A Tax Theory of the Firm

65 Pages Posted: 28 Jun 2019 Last revised: 11 Nov 2019

Date Written: June 25, 2019

Abstract

The U.S. has always had two distinctly different methods for taxing business profits. The method that applies in any given case has always depended on the tax classification assigned to the firm. However, there has never been a satisfactory way to determine a firm’s tax classification because the rules for doing so were never grounded in a theory of the firm that had any relevance for tax purposes. This article offers a tax theory of the firm that can serve as an organizing principle for classifying firms and taxing their profits. The principle focuses on the firm’s concentration of ownership and generally asks whether five or fewer persons own over half the value of the firm. Variations of this formulation have been incorporated into several anti-abuse rules over the years, making it a well-tested approach. Aside from that, it is supported by longstanding economic theories that explain the one aspect of firm behavior that is relevant for tax purposes: whether the firm functions as an extension of its owners or not.

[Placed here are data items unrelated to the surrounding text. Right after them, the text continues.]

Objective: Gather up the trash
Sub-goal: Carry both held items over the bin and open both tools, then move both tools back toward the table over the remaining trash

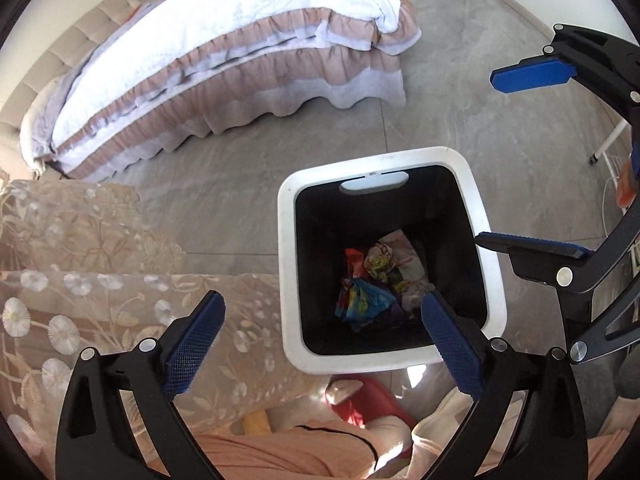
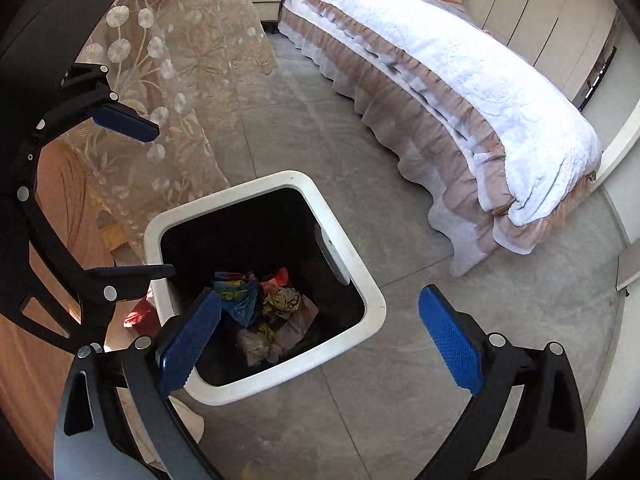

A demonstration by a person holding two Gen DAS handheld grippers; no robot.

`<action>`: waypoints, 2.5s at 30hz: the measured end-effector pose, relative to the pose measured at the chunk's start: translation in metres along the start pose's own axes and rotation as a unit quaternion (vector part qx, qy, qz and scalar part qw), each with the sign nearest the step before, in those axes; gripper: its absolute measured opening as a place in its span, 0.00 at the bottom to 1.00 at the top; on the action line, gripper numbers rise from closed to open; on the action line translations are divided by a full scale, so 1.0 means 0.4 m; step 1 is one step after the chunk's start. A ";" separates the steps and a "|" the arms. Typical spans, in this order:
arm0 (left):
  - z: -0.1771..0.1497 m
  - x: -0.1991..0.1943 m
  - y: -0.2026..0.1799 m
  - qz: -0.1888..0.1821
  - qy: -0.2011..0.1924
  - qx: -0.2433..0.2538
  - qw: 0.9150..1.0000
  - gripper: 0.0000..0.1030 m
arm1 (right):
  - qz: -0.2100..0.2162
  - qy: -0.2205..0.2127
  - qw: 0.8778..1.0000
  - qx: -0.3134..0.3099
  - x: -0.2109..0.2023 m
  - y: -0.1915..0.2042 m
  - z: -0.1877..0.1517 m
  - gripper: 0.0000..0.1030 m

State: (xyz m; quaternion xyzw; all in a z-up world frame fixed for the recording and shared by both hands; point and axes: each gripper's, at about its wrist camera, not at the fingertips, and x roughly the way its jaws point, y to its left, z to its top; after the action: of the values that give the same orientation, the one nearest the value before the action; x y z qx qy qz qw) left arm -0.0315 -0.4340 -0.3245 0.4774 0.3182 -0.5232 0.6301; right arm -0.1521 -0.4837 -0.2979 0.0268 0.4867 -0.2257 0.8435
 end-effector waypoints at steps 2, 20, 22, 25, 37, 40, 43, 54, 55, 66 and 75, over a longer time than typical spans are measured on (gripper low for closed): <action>-0.002 -0.012 0.010 0.002 -0.005 -0.007 1.000 0.94 | -0.002 -0.005 1.000 0.000 -0.007 0.000 0.009 0.96; -0.067 -0.281 0.155 0.067 -0.078 -0.151 0.983 0.94 | 0.016 -0.129 0.991 -0.032 -0.226 0.044 0.158 0.96; -0.081 -0.308 0.170 0.079 -0.083 -0.161 0.980 0.94 | 0.017 -0.140 0.989 -0.041 -0.247 0.056 0.176 0.96; -0.106 -0.346 0.191 0.095 -0.091 -0.171 0.976 0.94 | 0.019 -0.154 0.986 -0.054 -0.274 0.079 0.200 0.96; -0.249 -0.482 0.329 0.142 -0.115 -0.260 0.948 0.94 | 0.066 -0.219 0.966 -0.118 -0.369 0.229 0.319 0.96; -0.299 -0.517 0.370 0.161 -0.120 -0.288 0.936 0.94 | 0.079 -0.236 0.959 -0.137 -0.389 0.281 0.350 0.96; -0.348 -0.548 0.409 0.174 -0.125 -0.317 0.924 0.95 | 0.094 -0.251 0.951 -0.153 -0.408 0.334 0.374 0.96; -0.564 -0.638 0.557 0.253 -0.116 -0.426 0.861 0.95 | 0.152 -0.277 0.931 -0.180 -0.433 0.529 0.466 0.96; -0.593 -0.642 0.577 0.263 -0.109 -0.445 0.849 0.95 | 0.156 -0.278 0.930 -0.183 -0.434 0.546 0.474 0.96; -0.836 -0.641 0.762 0.314 -0.049 -0.569 0.758 0.95 | 0.240 -0.244 0.909 -0.237 -0.381 0.804 0.601 0.96; -0.872 -0.565 0.905 0.287 -0.030 -0.598 0.748 0.95 | 0.272 -0.176 0.909 -0.263 -0.279 0.952 0.712 0.96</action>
State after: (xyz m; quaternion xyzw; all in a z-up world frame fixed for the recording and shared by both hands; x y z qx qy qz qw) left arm 0.2951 -0.0290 -0.1429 0.0561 0.3944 -0.0346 0.9166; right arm 0.1858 -0.1780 -0.1220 -0.1050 0.3459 0.1474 0.9207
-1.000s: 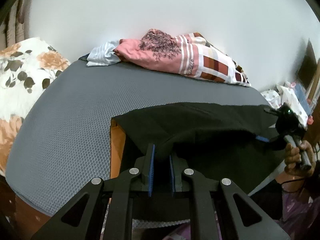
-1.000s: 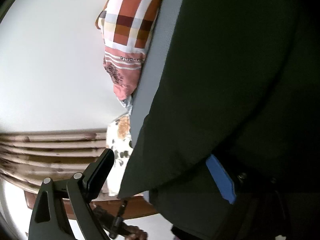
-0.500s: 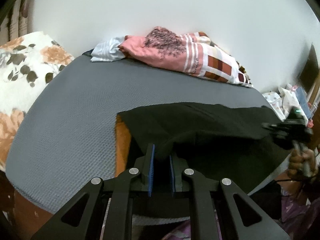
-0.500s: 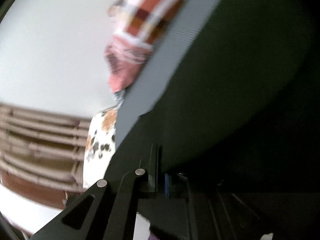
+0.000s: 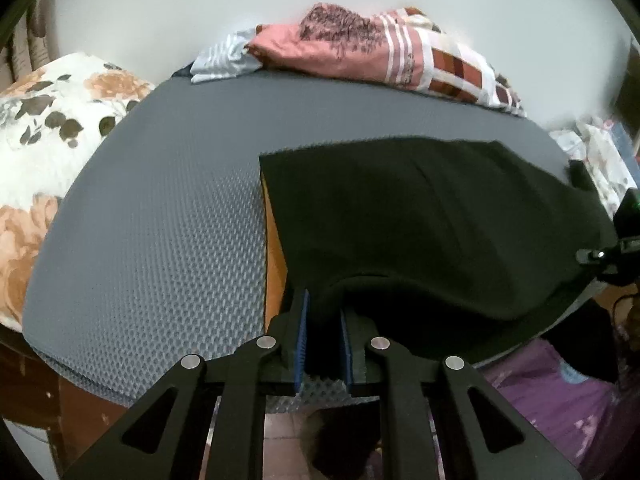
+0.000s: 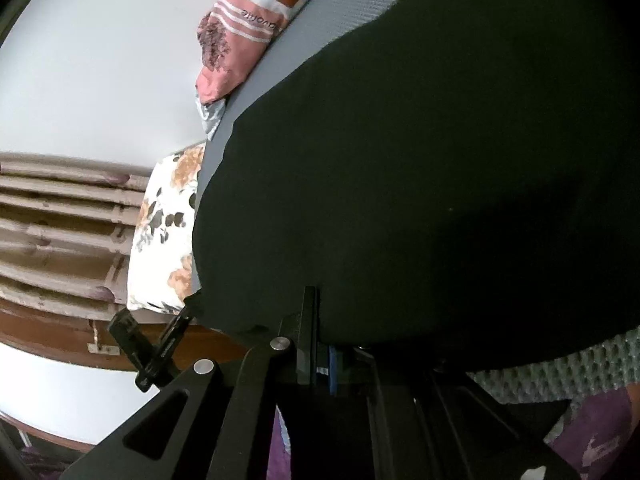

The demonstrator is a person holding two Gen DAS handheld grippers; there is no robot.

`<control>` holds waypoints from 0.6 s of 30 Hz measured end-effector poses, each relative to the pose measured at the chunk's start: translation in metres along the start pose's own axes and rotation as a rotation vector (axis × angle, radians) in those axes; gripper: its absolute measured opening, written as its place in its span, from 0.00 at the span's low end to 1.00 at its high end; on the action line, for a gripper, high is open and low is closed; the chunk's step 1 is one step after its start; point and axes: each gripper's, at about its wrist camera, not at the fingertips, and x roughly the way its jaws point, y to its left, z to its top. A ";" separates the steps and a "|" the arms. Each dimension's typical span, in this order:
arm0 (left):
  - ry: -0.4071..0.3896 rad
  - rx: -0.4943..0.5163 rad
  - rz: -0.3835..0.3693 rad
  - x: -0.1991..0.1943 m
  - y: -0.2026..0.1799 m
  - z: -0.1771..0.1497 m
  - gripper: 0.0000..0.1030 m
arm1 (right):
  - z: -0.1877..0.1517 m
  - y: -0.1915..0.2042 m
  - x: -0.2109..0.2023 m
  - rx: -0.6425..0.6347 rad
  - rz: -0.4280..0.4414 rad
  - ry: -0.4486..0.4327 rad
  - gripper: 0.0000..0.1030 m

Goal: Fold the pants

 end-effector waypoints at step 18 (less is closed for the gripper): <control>-0.180 -0.088 0.149 -0.066 0.019 0.018 0.86 | -0.003 -0.003 0.013 0.014 -0.008 0.037 0.05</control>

Keywords: corporate tax, partnership tax, business classification, entity classification, choice of entity

JEL Classification: K34, K20, K22

Suggested Citation

Winchester, Richard, A Tax Theory of the Firm (June 25, 2019). University of Cincinnati Law Review, Vol. 88, 2019, Thomas Jefferson School of Law Research Paper No. 3410114, Available at SSRN: https://ssrn.com/abstract=3410114

Richard Winchester (Contact Author)

Seton Hall Law School ( email )

One Newark Center
Newark, NJ 07102
United States
973-642-8882 (Phone)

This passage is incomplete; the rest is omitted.